EXERCISE AIM → Please quote only the lines that start at the one with "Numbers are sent" and go on to the last line of the data, both ends kept.

- - - -

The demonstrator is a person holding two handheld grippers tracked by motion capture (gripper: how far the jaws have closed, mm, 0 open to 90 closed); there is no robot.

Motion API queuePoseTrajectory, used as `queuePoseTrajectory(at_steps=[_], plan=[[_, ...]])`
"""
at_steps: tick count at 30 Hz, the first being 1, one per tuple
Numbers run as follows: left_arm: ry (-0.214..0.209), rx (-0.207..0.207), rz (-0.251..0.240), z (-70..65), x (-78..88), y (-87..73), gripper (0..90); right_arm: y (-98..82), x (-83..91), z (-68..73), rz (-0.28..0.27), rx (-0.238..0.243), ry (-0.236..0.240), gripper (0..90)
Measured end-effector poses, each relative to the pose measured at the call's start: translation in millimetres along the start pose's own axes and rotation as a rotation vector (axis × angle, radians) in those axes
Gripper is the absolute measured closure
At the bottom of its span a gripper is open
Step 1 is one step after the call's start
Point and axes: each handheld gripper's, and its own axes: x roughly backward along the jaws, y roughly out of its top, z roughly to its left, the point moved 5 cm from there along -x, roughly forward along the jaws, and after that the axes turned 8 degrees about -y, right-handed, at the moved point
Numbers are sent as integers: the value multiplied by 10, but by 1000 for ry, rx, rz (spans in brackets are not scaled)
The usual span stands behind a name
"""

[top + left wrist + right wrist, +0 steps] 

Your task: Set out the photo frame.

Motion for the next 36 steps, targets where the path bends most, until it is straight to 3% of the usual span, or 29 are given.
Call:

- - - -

RESPONSE TO THIS TASK →
Numbers are sent as integers: the value multiplied by 10, but by 1000 for ry, rx, rz (spans in brackets are not scaled)
The usual span stands behind a name
"""

[top + left wrist + right wrist, +0 steps] 

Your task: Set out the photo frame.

Motion for the next 36 steps, targets where the path bends most, until it is straight to 3% of the usual span, or 29 are given.
Call:

That completes the answer to the exercise.